Definitivamente, o Bloco de Esquerda está na moda. O Congresso do Partido Socialista, entre socráticos e alegristas teve-o como referência central, o Partido Comunista, fingindo ignorá-lo, teme-o profundamente, os partidos do governo concedem-lhe atenção desproporcionada, a comunicação social consagra-lhe um espaço que ele não possui e, até a direita mais liberal e descomprometida homenageia-o nas blogosféricas paragens d'O Anacleto.

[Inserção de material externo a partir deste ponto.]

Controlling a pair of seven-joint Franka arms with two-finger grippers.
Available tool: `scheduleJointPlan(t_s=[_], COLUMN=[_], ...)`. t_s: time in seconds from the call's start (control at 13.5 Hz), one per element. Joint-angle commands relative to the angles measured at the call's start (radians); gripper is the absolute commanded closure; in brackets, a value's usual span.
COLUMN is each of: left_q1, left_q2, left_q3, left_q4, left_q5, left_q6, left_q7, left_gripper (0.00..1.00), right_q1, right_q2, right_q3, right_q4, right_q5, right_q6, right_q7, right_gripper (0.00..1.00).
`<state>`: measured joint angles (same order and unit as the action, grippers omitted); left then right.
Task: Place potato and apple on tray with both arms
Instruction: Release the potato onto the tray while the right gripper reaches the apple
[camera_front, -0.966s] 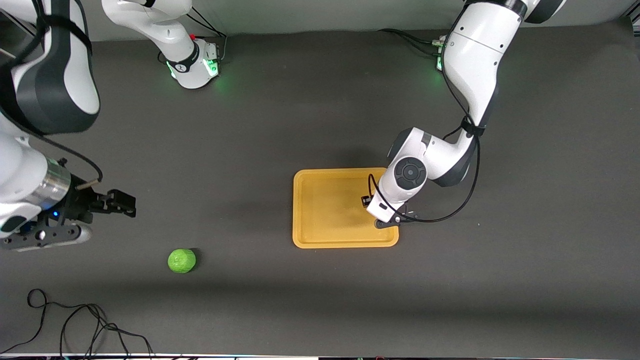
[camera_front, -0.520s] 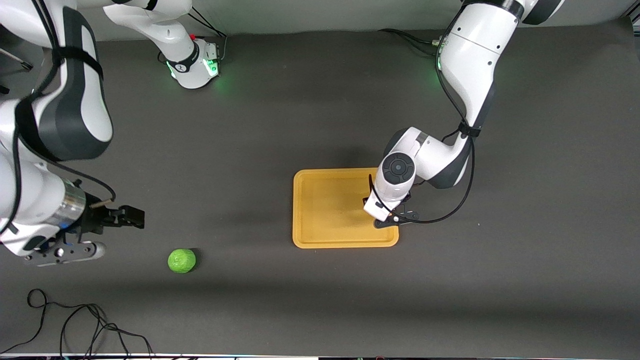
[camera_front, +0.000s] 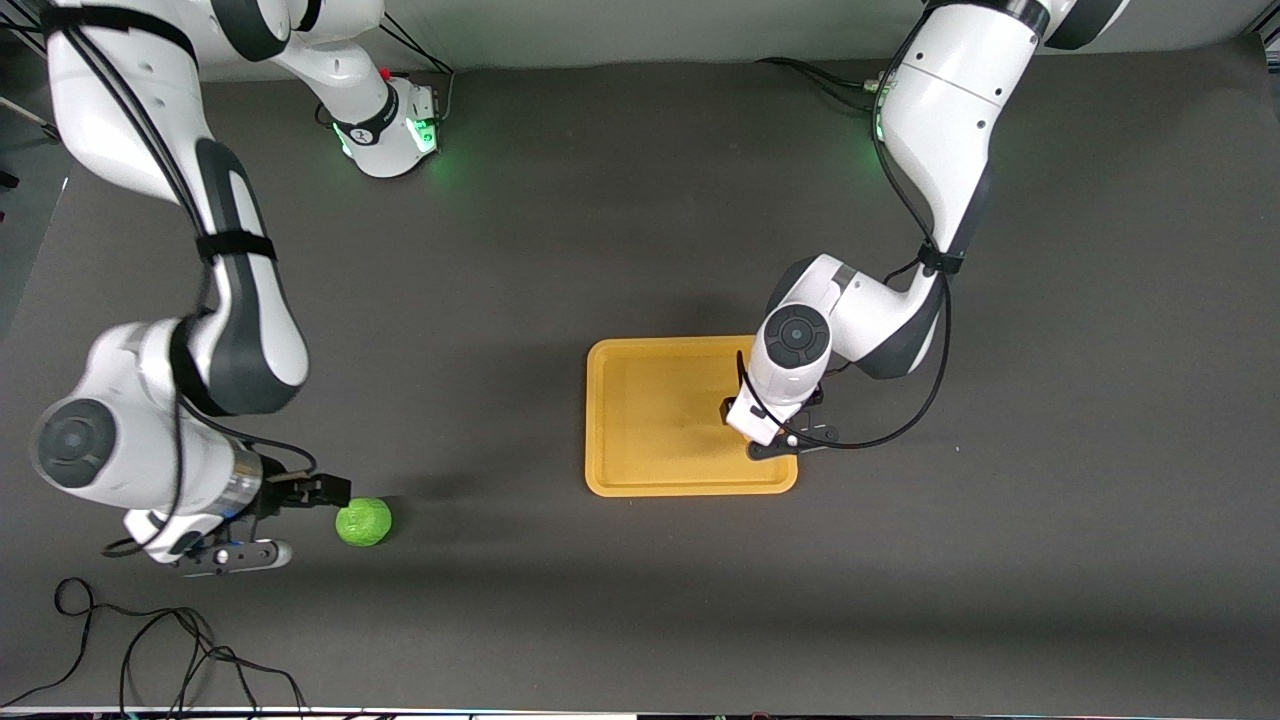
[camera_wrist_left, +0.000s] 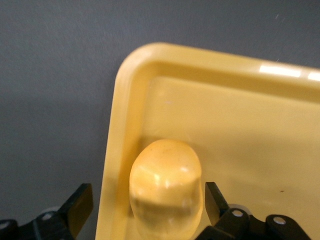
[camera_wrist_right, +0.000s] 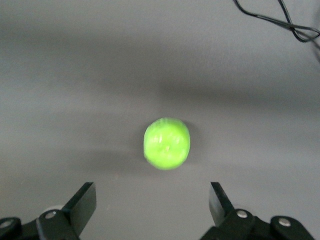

O fenómeno tem, contudo, explicação. A esquerda partidária - PS e PCP, teme pelo seu eleitorado, o governo aposta na divisão de votos dos adversários e os media fascinam-se com tamanha demonstração de inteligência e cultura. Os comunistas, tendo ainda presente o que lhes sucedeu em Itália, receiam que o mesmo lhes aconteça por aqui. O PS, preso a um discurso responsável e dirigido ao grande centro eleitoral conservador e burguês, teme que o fascínio de um «discurso de ideais» lhes possa trazer prejuízos. Estes receios partem, contudo, de uma deficiente análise do «produto» em questão.
Na verdade, o Bloco de Esquerda é o resultado do trabalho de décadas de alguns políticos profissionais ligados, desde o 25 de Abril, a grupos de extrema-esquerda, que, fartos da marginalidade política, se assumiram como verdadeiramente são: uma esquerda urbana, «chic ou caviar», intelectualizada, sociologicamente ligada a uma classe média-alta, a burguesia académica das grandes cidades que ambiciona ascender ao vértice do sistema político. Já não está em causa tomar lugar na revolução, mas tomar lugares no parlamento. Já se não pretende derrubar o regime, mas governá-lo. De certo modo, também o Bloco é uma grande vitória do «centrão» político e eleitoral do nosso país.
Porém, reconhecendo-se-lhe o feito de ter conseguido furar o bloqueio dos partidos do sistema, o Bloco de Esquerda deu já o que tinha a dar. O eleitorado do Partido Comunista, sobretudo o que vive no seu feudo eleitoral alentejano, sempre nutriu ao longo da sua história um profundo «desprezo de classe» pelos «intelectuais» universitários burgueses. Os socialistas, conscientes da rotatividade secular dos dois grandes partidos do centro do nosso sistema, dificilmente trocarão as certezas de um futuro de poder, pelas emoções fortes de um discurso mais radicalizado (e que, ainda por cima, o remoçado poeta Alegre parece conseguir fazer). Os seguidores do Doutor Louçã atingiram o seu princípio político de Peter. A Revolução devorou sempre os seus melhores e nunca teve contemplações para com os seus ideólogos.
A não ser que, por obsessão e obtusidade, lhes queiram dar mais do que aquilo que verdadeiramente eles conseguirão alcançar.